Dave Garver (Clint Eastwood), disc jokey sur la radio KRML, anime une émission de radio. Un soir dans un bar, il rencontre Evelyn Draper (Jessica Walter), l’une de ses plus fidèles auditrice qui lui demande chaque jour de passer la même chanson : Misty. Après avoir passé la nuit ensemble, Dave Garver va vite prendre conscience du comportement psychopathe d’Evelyn.

Sorti en 1971, Un frisson dans la nuit ou Play Misty for me en anglais, titre beaucoup plus évocateur, est souvent considéré comme un précurseur dans le genre du thriller ayant pour thème l’érotomanie, ou plus largement les stalkers (harceleurs). Sur le thème du harcèlement et de l’obsession il annonce donc Liaison fatale (1988, Adrian Lyne), qui est d’ailleurs plus ou moins un remake du film de Eastwood et Misery (1991, Rob Reiner).

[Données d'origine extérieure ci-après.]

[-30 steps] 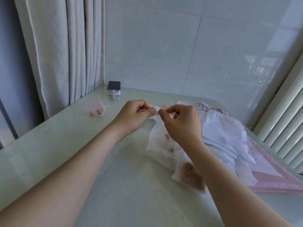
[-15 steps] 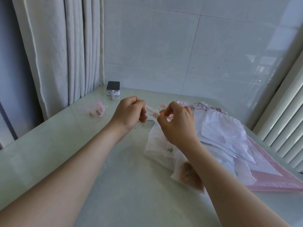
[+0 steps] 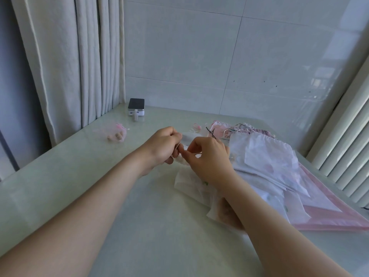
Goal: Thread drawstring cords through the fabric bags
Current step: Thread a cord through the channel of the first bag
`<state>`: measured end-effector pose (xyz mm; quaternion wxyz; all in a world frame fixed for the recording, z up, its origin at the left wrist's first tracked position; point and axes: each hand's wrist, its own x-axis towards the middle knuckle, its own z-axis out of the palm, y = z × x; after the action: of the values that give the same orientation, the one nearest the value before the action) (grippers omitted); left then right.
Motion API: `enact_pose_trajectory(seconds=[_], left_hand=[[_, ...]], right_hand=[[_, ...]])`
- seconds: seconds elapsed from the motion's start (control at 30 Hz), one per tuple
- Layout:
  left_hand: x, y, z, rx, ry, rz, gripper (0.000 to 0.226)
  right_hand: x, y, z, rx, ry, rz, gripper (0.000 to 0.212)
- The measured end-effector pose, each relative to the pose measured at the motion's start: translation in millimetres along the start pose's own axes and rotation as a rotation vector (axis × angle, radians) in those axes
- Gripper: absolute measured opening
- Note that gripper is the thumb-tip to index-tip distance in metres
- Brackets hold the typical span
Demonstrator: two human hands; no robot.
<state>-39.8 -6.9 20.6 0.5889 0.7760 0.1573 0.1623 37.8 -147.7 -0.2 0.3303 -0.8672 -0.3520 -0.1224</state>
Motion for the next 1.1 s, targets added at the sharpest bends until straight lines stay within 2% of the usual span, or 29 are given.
enact_pose_trajectory(seconds=[0.17,0.43,0.57,0.7,0.87,1.1], left_hand=[[-2,0,-1,0.066,-0.033,0.006,0.025],[-5,-2,-1,0.149,-0.111,0.131,0.034],[-5,-4,0,0.213,-0.124,0.176,0.035],[-4,-4,-1,0.222,-0.142,0.157,0.036],[-3,-3,2,0.178,-0.111,0.176,0.029],[-2,-8,-4,0.098,-0.160,0.152,0.011]], right_hand=[[2,-1,-3,-0.133,0.084,-0.072,0.022],[4,-8,-7,0.202,0.016,-0.075,0.020],[2,-11,-9,0.210,0.030,-0.061,0.021],[2,-13,-10,0.211,0.044,0.031,0.026],[3,-15,-8,0.188,0.081,0.064,0.018],[2,-11,-7,0.053,0.049,0.080,0.016]])
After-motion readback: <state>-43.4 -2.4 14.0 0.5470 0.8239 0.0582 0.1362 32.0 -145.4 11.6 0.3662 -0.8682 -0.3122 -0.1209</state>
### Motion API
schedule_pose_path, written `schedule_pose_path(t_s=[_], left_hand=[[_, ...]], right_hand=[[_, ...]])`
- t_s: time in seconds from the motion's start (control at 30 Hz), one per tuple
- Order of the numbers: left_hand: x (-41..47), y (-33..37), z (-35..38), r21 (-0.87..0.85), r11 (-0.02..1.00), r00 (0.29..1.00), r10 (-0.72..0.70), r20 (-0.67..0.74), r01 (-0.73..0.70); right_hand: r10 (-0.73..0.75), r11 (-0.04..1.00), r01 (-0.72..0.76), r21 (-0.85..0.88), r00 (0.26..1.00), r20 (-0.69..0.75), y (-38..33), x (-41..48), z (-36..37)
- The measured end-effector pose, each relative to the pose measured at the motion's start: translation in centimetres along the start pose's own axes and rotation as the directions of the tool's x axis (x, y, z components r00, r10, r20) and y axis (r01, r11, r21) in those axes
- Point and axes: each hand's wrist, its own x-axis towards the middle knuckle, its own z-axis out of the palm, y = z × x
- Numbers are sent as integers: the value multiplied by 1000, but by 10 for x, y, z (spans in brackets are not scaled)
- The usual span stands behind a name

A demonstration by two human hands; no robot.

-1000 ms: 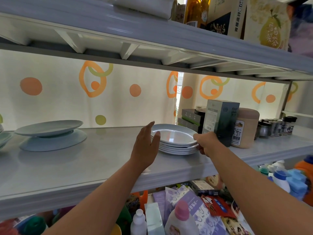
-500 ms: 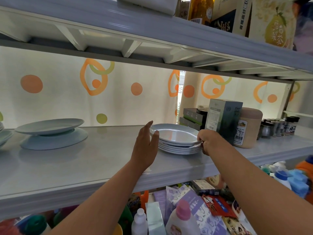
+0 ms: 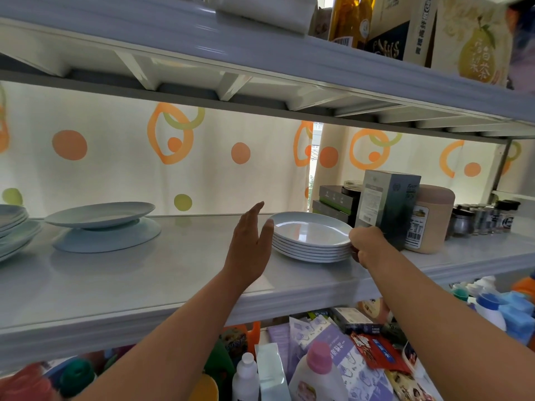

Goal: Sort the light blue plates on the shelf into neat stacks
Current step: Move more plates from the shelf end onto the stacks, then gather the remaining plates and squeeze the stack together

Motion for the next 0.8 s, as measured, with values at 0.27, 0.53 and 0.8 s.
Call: schedule_pose_path(t_s=[0.27,0.53,0.8], left_hand=[[-3,-6,-56,31,999,994,15,-107,-11],[-19,-34,-156,239,971,956,59,-286,11],[-33,-86,-250,483,869,948,58,-312,106]], right_hand=[[-615,727,477,-494,772,-161,-18,-66,27],[-776,532,826,-186,563,284,-26,-157,134],[-606,627,776,-62,537,588,-13,-214,226]])
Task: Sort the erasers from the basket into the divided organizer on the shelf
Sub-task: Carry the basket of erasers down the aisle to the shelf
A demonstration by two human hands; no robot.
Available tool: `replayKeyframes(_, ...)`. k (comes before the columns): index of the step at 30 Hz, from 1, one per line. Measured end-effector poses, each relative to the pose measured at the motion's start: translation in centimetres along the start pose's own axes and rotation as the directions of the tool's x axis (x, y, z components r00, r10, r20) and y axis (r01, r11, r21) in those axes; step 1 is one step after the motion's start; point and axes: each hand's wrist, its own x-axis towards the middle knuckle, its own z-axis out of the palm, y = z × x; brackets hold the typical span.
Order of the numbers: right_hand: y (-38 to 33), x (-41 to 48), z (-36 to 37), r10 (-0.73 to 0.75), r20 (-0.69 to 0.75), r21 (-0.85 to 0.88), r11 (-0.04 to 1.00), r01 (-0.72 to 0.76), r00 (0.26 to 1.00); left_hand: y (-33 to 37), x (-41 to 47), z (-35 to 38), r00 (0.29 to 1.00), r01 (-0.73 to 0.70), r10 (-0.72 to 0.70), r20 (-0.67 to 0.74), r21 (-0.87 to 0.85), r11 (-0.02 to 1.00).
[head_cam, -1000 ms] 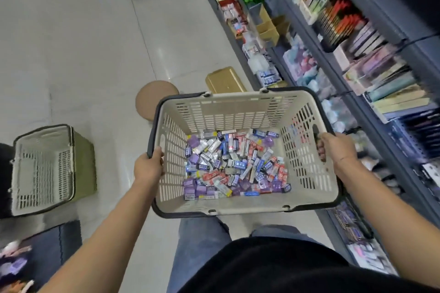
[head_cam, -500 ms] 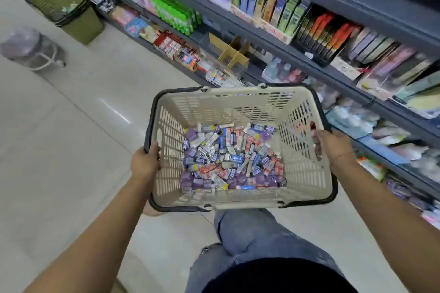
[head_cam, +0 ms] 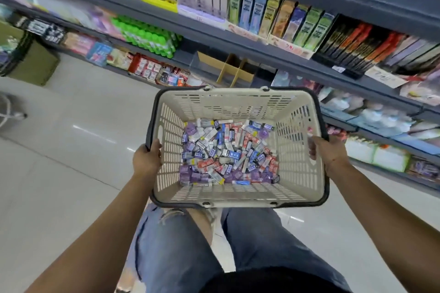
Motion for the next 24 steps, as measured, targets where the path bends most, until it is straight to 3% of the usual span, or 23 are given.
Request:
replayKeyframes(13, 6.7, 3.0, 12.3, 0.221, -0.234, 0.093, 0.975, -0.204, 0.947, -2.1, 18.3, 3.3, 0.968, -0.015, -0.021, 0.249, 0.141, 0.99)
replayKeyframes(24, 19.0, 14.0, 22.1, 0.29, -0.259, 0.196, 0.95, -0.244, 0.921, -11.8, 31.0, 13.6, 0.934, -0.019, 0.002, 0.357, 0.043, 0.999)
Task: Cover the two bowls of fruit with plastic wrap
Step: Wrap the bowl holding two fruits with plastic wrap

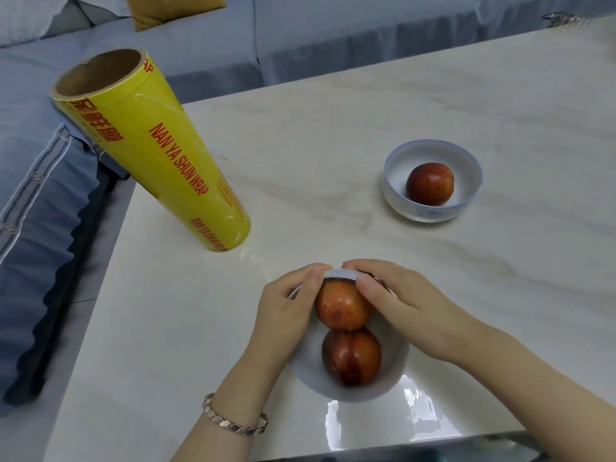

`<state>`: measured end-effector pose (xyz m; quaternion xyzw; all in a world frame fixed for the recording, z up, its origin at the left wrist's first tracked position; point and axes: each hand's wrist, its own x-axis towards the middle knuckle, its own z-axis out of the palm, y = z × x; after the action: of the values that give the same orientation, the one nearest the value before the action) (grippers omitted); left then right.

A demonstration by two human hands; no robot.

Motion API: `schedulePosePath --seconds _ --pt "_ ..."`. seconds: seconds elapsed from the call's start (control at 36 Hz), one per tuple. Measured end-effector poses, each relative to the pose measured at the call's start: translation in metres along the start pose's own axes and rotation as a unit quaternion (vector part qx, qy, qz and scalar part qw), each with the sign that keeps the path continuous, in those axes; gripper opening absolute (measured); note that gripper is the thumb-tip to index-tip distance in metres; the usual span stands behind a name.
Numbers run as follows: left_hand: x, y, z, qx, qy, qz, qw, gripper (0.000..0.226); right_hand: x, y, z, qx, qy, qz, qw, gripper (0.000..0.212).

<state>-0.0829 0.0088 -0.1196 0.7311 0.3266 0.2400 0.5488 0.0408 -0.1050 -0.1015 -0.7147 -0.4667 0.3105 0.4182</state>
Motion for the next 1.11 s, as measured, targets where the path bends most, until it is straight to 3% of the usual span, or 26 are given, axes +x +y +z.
schedulePosePath --seconds 0.14,0.33,0.44,0.56,0.67,0.75,0.81,0.94,1.11 --pt "-0.007 0.000 0.001 -0.005 -0.005 -0.025 1.000 0.034 -0.014 0.004 -0.008 -0.001 -0.076 0.063 0.995 0.076" --pt "0.005 -0.002 0.003 -0.003 -0.010 -0.065 0.998 0.024 -0.038 0.017 -0.016 0.039 -0.060 0.132 0.989 0.048" --pt "0.024 0.009 0.004 0.023 -0.093 -0.101 0.990 0.025 -0.038 0.013 -0.016 0.177 -0.066 0.175 0.966 0.024" --pt "0.049 0.020 0.002 0.094 -0.092 -0.109 0.985 0.028 -0.034 0.012 -0.008 0.251 -0.018 0.214 0.944 0.024" --pt "0.062 0.026 -0.013 0.084 -0.001 -0.072 0.994 0.014 -0.015 0.016 0.000 0.277 0.062 0.248 0.926 0.037" --pt "0.054 0.023 -0.027 0.077 0.060 -0.052 0.994 0.024 0.015 0.016 0.002 0.284 0.107 0.243 0.921 0.042" --pt "0.044 0.015 -0.035 0.090 0.075 -0.055 0.992 0.020 0.041 0.015 0.003 0.286 0.137 0.233 0.919 0.042" --pt "0.023 -0.010 -0.046 0.128 0.053 -0.099 0.985 0.020 0.097 0.010 0.011 0.289 0.193 0.229 0.909 0.039" --pt "0.017 -0.019 -0.044 0.156 0.011 -0.103 0.982 0.016 0.130 0.003 0.016 0.400 0.242 0.270 0.842 0.026"
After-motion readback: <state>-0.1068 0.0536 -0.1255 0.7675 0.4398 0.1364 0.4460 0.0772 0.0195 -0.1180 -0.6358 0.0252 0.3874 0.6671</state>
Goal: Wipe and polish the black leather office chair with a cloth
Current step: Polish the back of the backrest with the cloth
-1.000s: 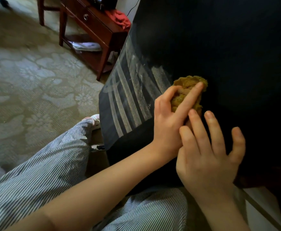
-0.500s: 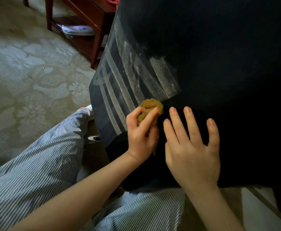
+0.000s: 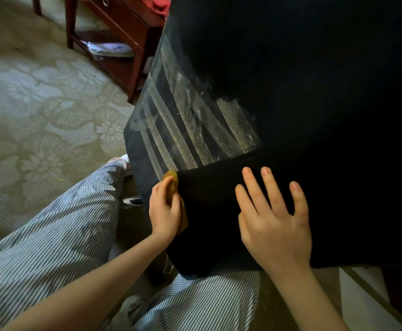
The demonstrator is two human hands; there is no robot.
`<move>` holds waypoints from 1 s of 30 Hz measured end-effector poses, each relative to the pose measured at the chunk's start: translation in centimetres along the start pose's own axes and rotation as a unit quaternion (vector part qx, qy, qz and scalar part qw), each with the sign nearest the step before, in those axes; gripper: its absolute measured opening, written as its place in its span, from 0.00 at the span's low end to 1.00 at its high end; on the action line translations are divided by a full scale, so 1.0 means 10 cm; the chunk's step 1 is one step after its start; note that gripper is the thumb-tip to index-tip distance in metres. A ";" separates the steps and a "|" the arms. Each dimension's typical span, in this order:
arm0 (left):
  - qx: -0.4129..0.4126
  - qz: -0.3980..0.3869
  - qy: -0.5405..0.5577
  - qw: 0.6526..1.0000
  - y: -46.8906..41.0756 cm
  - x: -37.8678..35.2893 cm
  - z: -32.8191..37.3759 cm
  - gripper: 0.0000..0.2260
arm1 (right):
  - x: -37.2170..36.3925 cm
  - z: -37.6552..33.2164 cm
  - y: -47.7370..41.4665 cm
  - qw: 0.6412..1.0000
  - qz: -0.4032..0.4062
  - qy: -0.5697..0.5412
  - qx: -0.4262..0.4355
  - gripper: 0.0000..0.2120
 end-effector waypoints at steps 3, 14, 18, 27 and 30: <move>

Le premier passage derrière la caméra pour l’ami Clint se fait avec le making off du film Les Proies réalisé par son mentor et ami Don Siegel, à qui il donne d’ailleurs un petit rôle dans le film. Un frisson dans la nuit est donc son premier film en tant que réalisateur de fiction et Eastwood s’inspire d’une expérience qu’il a vécue plus jeune. La force de la mise en scène repose sur un réalisme marqué. La BO, jazzy, très travaillée (Eastwood étant réputé pour être un fan, son fils est lui-même musicien) est  somptueuse. Le classique Misty d’Erroll Garner apporte un certain calme, une sérénité malaisante qui tranche avec des instants de violence frénétique. Le choix d’un traitement réaliste renforce l’horreur et accroche le spectateur qui suit avec un certain voyeurisme l’évolution du comportement d’Evelyn. Si l’histoire avance inexorablement vers un final assez prévisible aujourd’hui, le récit, parfaitement mené, installe progressivement une tension anxiogène qui contraste avec les plans magnifiques de la Californie. Et si on peut déplorer un traitement un peu sexiste des personnages féminins, qui restent enfermés dans des rapports clichés (combo Clint Eastwwod / années 70) malgré une apparente libération sexuelle, on peut aussi voir le film comme une revanche perverse de la gent féminine sur un type un macho qui consomme les femmes. Une première réalisation très inspirée qui marque le début d’une grande carrière.